EXERCISE DETAILS | Down to the final line, print each entry exactly.

[Data records]
· · · ·

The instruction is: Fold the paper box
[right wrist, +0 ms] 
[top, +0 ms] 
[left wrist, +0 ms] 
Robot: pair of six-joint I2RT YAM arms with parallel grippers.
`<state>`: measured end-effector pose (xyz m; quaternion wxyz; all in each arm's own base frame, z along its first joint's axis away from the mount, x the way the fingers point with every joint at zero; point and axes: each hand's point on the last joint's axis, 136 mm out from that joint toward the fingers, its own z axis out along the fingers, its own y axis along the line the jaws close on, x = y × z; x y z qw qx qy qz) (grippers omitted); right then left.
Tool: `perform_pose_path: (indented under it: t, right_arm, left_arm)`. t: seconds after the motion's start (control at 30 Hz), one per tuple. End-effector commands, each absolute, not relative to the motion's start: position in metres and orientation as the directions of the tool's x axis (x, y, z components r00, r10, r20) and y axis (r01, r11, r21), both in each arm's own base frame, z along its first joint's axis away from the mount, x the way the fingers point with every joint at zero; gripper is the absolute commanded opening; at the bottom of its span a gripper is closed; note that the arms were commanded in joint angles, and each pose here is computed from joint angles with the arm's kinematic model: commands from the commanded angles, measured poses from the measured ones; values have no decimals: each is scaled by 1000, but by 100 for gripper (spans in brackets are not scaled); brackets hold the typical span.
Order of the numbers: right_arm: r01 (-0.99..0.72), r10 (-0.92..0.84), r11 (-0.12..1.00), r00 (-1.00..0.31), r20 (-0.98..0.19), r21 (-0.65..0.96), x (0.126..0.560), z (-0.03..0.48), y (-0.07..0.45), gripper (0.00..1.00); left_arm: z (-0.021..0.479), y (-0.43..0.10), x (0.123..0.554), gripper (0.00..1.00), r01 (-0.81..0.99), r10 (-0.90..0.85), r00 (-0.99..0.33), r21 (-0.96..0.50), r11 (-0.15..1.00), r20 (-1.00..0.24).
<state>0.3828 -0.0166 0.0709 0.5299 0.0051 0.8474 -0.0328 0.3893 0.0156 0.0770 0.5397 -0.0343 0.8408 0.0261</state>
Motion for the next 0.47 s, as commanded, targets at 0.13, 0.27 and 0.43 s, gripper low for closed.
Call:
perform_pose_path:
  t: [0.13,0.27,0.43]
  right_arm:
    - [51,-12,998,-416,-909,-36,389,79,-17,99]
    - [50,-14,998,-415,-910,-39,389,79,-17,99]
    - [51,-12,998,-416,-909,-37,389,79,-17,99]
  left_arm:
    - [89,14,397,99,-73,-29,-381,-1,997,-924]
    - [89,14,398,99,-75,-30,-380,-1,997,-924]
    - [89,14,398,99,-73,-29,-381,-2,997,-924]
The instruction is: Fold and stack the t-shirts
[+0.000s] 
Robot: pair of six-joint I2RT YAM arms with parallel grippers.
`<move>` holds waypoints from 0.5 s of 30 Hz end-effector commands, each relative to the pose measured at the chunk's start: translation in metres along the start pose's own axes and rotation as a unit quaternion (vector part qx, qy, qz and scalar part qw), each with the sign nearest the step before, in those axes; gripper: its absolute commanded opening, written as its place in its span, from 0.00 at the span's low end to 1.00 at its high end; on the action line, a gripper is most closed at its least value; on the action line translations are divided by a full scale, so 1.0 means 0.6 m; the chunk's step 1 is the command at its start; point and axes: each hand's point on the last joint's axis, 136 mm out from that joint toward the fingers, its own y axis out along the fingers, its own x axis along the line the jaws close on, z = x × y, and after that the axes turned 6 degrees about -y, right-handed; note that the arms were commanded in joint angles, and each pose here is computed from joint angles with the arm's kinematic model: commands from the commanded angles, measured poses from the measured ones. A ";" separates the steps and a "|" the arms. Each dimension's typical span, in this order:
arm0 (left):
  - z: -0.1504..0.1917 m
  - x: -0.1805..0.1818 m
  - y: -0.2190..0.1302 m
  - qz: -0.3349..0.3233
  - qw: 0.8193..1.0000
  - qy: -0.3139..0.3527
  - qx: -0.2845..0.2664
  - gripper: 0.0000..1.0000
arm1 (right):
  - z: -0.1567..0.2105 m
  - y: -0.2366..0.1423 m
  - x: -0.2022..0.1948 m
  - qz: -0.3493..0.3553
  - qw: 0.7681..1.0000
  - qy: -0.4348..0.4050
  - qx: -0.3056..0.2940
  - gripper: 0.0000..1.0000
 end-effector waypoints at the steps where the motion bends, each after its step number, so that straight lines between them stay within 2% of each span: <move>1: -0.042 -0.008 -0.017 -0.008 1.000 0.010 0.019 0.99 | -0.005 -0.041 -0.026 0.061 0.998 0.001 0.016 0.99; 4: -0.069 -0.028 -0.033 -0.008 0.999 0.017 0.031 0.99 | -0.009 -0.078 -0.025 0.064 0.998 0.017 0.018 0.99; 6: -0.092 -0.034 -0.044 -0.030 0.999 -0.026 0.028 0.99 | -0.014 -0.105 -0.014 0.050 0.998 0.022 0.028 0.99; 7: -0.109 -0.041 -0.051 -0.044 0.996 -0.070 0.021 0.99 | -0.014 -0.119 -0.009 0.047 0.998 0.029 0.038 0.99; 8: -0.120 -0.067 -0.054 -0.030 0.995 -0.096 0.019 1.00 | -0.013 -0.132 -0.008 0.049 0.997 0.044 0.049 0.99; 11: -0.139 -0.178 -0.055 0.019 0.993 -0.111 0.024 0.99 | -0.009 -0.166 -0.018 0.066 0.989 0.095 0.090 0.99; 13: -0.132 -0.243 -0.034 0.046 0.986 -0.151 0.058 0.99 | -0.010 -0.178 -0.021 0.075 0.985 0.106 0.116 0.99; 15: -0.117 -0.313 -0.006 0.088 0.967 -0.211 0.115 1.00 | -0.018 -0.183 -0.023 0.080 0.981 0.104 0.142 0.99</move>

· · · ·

FINISHED EXERCISE |
The instruction is: Fold the paper box
[right wrist, +0 ms] 
[top, +0 ms] 
[left wrist, +0 ms] 
Robot: pair of six-joint I2RT YAM arms with parallel grippers.
`<state>`: measured end-effector pose (xyz m; quaternion wxyz; all in each arm's own base frame, z along its first joint's axis away from the mount, x the way the fingers point with every joint at zero; point and axes: each hand's point on the last joint's axis, 136 mm out from that joint toward the fingers, its own z axis out along the fingers, its own y axis along the line the jaws close on, x = y × z; x y z qw qx qy qz) (grippers omitted); right then left.
Tool: `perform_pose_path: (indented under it: t, right_arm, left_arm)`. t: seconds after the motion's start (control at 30 Hz), one per tuple. End-effector commands, each absolute, not relative to the motion's start: position in metres and orientation as the directions of the tool's x axis (x, y, z components r00, r10, r20) and y axis (r01, r11, r21), both in each arm's own base frame, z along its first joint's axis away from the mount, x the way the fingers point with every joint at zero; gripper is the absolute commanded opening; at the bottom of its span a gripper is closed; note that the arms were commanded in joint angles, and each pose here is computed from joint angles with the arm's kinematic model: commands from the commanded angles, measured poses from the measured ones; values have no decimals: each is scaled by 1000, but by 100 for gripper (spans in brackets are not scaled); brackets hold the typical span.
Order of the numbers: right_arm: r01 (-0.99..0.72), r10 (-0.92..0.84), r11 (-0.12..1.00), r00 (-1.00..0.31), r20 (-0.98..0.19), r21 (-0.65..0.96), x (0.126..0.560), z (-0.03..0.48), y (-0.07..0.45), gripper (0.00..1.00); left_arm: z (-0.021..0.479), y (-0.43..0.10), x (0.123..0.554), gripper (0.00..1.00), r01 (-0.81..0.99), r10 (-0.90..0.85), r00 (-0.99..0.33), r21 (-0.96..0.50), r11 (-0.15..1.00), r20 (-1.00..0.24).
<state>0.3828 -0.0166 0.0709 0.5299 0.0051 0.8474 -0.0328 0.3893 0.0156 0.0770 0.5397 -0.0343 0.8408 0.0261</state>
Motion for the next 0.47 s, as commanded, targets at 0.13, 0.27 and 0.43 s, gripper low for closed.
Call:
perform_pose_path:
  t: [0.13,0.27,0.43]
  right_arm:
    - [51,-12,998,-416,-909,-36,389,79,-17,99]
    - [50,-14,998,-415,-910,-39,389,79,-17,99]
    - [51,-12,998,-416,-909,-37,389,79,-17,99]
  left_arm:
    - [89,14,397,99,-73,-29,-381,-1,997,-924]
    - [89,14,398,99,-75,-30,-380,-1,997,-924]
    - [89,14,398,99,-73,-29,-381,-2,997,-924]
The instruction is: Fold and stack the t-shirts
[+0.000s] 
Robot: pair of six-joint I2RT YAM arms with parallel grippers.
`<move>` holds waypoints from 0.5 s of 30 Hz end-effector commands, each relative to the pose measured at the chunk's start: translation in metres along the start pose's own axes and rotation as a unit quaternion (vector part qx, qy, qz and scalar part qw), each with the sign nearest the step before, in those axes; gripper: its absolute commanded opening, written as its place in its span, from 0.00 at the span's low end to 1.00 at its high end; on the action line, a gripper is most closed at its least value; on the action line translations are divided by a full scale, so 1.0 means 0.6 m; the chunk's step 1 is the command at its start; point and axes: each hand's point on the last joint's axis, 136 mm out from that joint toward the fingers, its own y axis out along the fingers, its own x axis along the line the jaws close on, z = x × y, and after that the axes turned 6 degrees about -y, right-handed; note that the arms were commanded in joint angles, and each pose here is computed from joint angles with the arm's kinematic model: commands from the commanded angles, measured poses from the measured ones. A ";" separates the steps and a "|" the arms. Each dimension's typical span, in this order:
arm0 (left):
  - z: -0.1504..0.1917 m
  - x: -0.1805..0.1818 m
  - y: -0.2190..0.1302 m
  - qz: -0.3349..0.3233
  - qw: 0.8193..1.0000
  - qy: -0.3139..0.3527
  - qx: -0.2845..0.2664
  - gripper: 0.0000..1.0000
arm1 (right):
  - z: -0.1567..0.2105 m
  - y: -0.2366..0.1423 m
  - x: -0.2022..0.1948 m
  - qz: -0.3493..0.3553
  - qw: 0.7681..1.0000
  - qy: -0.4348..0.4050
  - qx: -0.3056..0.2940
  - gripper: 0.0000..1.0000
 end-effector waypoints at the steps where the motion bends, each after its step number, so that straight lines between them stay within 2% of each span: <move>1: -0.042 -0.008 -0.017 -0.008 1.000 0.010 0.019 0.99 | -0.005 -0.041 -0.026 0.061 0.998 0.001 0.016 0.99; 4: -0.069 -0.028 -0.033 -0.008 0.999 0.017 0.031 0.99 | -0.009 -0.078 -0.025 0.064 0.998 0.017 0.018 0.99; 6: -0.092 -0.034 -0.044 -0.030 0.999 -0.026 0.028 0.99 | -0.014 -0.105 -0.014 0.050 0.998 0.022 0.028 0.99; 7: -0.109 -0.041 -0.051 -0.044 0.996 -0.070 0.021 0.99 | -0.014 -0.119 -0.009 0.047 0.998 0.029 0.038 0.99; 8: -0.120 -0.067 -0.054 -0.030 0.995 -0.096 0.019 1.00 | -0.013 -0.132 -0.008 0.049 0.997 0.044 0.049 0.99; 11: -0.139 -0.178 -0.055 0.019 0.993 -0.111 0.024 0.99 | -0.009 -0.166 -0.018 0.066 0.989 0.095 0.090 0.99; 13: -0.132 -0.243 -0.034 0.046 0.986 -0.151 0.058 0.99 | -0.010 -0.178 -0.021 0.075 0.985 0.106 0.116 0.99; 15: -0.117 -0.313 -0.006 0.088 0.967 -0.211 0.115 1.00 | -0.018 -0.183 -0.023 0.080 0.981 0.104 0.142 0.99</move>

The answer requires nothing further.